### PROBLEM STATEMENT
Tally the lines in the material below that hold the string "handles" and report the tally alone.

### INFORMATION SHOWN
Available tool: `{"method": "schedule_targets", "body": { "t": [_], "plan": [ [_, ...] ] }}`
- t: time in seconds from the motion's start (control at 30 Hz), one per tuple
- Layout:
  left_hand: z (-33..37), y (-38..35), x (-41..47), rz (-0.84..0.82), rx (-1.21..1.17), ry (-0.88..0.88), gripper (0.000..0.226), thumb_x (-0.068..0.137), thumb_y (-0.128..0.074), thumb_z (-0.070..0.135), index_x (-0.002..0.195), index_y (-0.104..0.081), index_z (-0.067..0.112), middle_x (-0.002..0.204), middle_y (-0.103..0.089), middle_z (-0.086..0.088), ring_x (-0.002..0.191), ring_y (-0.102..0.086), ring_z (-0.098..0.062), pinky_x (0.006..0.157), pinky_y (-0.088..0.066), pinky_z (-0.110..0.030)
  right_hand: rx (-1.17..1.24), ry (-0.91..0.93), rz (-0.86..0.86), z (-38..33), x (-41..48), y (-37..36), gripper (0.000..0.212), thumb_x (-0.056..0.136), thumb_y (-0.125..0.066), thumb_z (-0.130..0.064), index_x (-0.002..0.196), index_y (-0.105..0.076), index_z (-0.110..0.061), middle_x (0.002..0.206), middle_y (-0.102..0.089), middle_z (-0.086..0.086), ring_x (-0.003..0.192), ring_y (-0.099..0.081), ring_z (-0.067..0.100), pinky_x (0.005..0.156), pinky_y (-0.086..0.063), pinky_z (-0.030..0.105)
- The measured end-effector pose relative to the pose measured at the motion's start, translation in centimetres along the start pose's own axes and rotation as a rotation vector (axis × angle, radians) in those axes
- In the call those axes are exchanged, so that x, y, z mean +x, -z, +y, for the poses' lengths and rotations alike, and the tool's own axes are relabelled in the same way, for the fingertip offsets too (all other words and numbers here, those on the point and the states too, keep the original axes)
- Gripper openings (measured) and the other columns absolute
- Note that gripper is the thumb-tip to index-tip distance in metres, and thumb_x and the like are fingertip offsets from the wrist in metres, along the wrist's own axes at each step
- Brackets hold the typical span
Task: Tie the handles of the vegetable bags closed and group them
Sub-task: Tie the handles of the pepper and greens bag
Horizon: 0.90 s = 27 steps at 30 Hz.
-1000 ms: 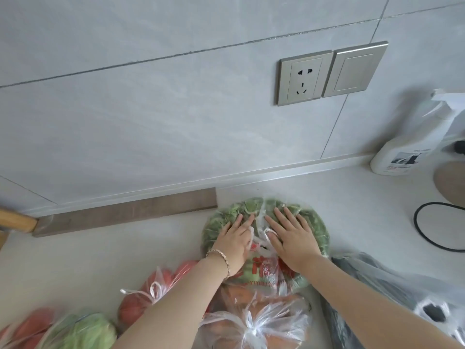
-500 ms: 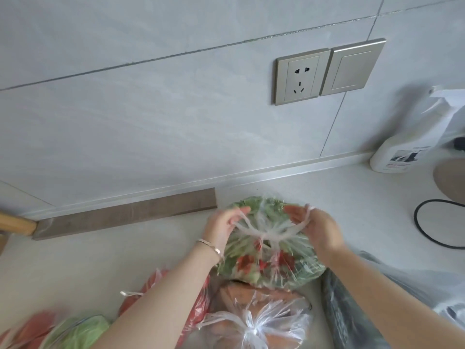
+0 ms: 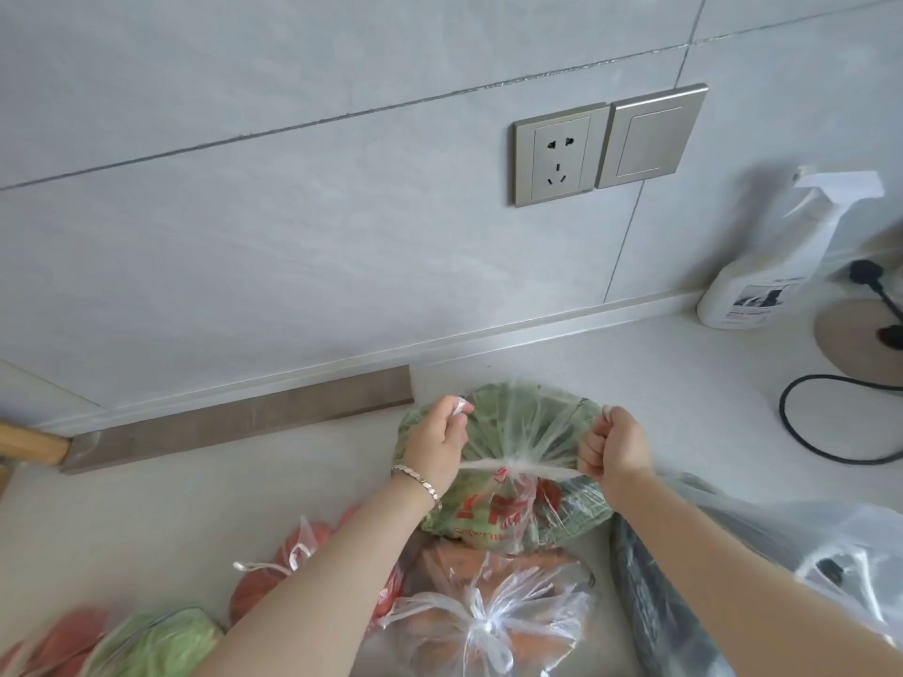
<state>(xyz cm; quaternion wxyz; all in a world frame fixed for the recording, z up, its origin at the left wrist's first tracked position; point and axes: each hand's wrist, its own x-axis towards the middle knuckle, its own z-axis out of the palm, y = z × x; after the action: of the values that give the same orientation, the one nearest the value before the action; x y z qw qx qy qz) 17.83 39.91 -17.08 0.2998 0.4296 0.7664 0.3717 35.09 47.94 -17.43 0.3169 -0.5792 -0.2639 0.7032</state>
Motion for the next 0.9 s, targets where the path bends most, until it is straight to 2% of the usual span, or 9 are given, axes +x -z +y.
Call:
{"method": "schedule_targets", "body": {
  "t": [0.1, 0.23, 0.37, 0.43, 0.53, 0.6, 0.67, 0.8, 0.9],
  "plan": [
    [2.0, -0.2, -0.3, -0.035, 0.066, 0.014, 0.024, 0.088, -0.055, 0.018, 0.112, -0.055, 0.015, 0.076, -0.055, 0.0, 0.061, -0.049, -0.014, 0.059, -0.043, -0.025, 0.014, 0.101, -0.085, -1.8, -1.0, -1.2, 0.037, 0.088, -0.024, -0.008, 0.053, -0.02, -0.019, 0.034, -0.021, -0.008, 0.037, -0.014, 0.012, 0.036, -0.014, 0.017],
    [4.6, -0.9, -1.0, -0.317, -0.007, -0.032, 0.043, 0.081, -0.065, 0.024, 0.122, -0.052, 0.022, 0.096, -0.057, 0.015, 0.09, -0.057, -0.01, 0.086, -0.049, -0.029, 0.033, 0.172, -0.306, -4.4, -3.1, -4.1, 0.03, 0.081, -0.025, 0.0, 0.056, -0.032, -0.014, 0.04, -0.022, -0.009, 0.044, -0.017, 0.012, 0.048, -0.017, 0.026],
    [5.4, -1.5, -1.0, -0.304, 0.075, -0.053, 0.021, 0.082, -0.064, 0.023, 0.1, -0.061, 0.012, 0.086, -0.064, 0.0, 0.081, -0.057, -0.016, 0.075, -0.043, -0.026, 0.144, 0.103, -0.311, -4.1, -3.7, -5.3, 0.025, 0.083, -0.025, 0.001, 0.069, -0.041, -0.01, 0.05, -0.028, -0.003, 0.052, -0.024, 0.015, 0.052, -0.025, 0.026],
    [5.4, -1.5, -0.8, -0.25, -0.02, 0.032, 0.016, 0.081, -0.065, 0.019, 0.095, -0.064, 0.01, 0.087, -0.065, -0.003, 0.076, -0.055, -0.015, 0.076, -0.045, -0.028, 0.297, 0.059, -0.353, -3.5, -3.3, -4.9, 0.027, 0.086, -0.024, 0.0, 0.083, -0.051, -0.005, 0.065, -0.045, 0.004, 0.064, -0.043, 0.017, 0.065, -0.039, 0.027],
    [5.4, -1.4, -0.8, -0.139, -0.205, 0.134, 0.009, 0.079, -0.067, 0.011, 0.088, -0.067, 0.008, 0.06, -0.051, 0.006, 0.052, -0.042, -0.008, 0.054, -0.037, -0.021, -0.062, 0.219, -0.323, -1.9, -2.8, -2.9, 0.04, 0.088, -0.029, 0.004, 0.119, -0.053, -0.001, 0.11, -0.061, 0.008, 0.104, -0.056, 0.018, 0.093, -0.044, 0.026],
    [5.4, -1.3, -0.9, -0.072, -0.253, 0.159, 0.013, 0.079, -0.068, 0.01, 0.091, -0.068, 0.008, 0.052, -0.048, 0.01, 0.046, -0.04, -0.003, 0.048, -0.034, -0.016, -0.511, 0.331, -0.34, -0.4, -3.2, -1.8, 0.038, 0.091, -0.039, 0.0, 0.126, -0.053, -0.006, 0.111, -0.063, 0.004, 0.083, -0.06, 0.007, 0.072, -0.049, 0.014],
    [5.6, -1.5, -1.1, -0.047, -0.283, 0.153, 0.01, 0.08, -0.065, 0.009, 0.089, -0.068, 0.012, 0.056, -0.056, 0.013, 0.045, -0.044, 0.003, 0.047, -0.035, -0.013, -0.766, 0.454, -0.382, 0.8, -3.3, -1.3, 0.028, 0.092, -0.049, -0.009, 0.119, -0.06, -0.008, 0.079, -0.065, -0.004, 0.046, -0.049, -0.002, 0.045, -0.038, 0.008],
    [6.2, -1.7, -1.6, -0.038, -0.333, 0.156, 0.012, 0.081, -0.064, 0.011, 0.08, -0.065, 0.023, 0.072, -0.065, 0.005, 0.06, -0.053, -0.002, 0.053, -0.042, -0.013, -0.808, 0.665, -0.352, 1.5, -3.0, -2.0, 0.017, 0.091, -0.053, -0.016, 0.09, -0.069, -0.008, 0.048, -0.046, -0.006, 0.034, -0.038, 0.004, 0.041, -0.028, 0.012],
    [6.5, -1.3, -1.2, 0.077, -0.339, 0.18, 0.004, 0.084, -0.06, 0.014, 0.084, -0.062, 0.018, 0.063, -0.053, 0.001, 0.049, -0.044, -0.005, 0.047, -0.037, -0.017, -0.679, 0.477, -0.25, 2.0, -2.4, -2.8, 0.023, 0.094, -0.048, -0.017, 0.08, -0.063, -0.008, 0.051, -0.045, -0.004, 0.038, -0.035, 0.003, 0.041, -0.029, 0.013]
  ]
}}
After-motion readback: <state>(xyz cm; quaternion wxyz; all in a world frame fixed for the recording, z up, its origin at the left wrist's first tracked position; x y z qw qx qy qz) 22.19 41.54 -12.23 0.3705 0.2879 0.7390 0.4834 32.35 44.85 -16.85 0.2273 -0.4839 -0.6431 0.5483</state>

### SOLUTION TO THIS PROBLEM
2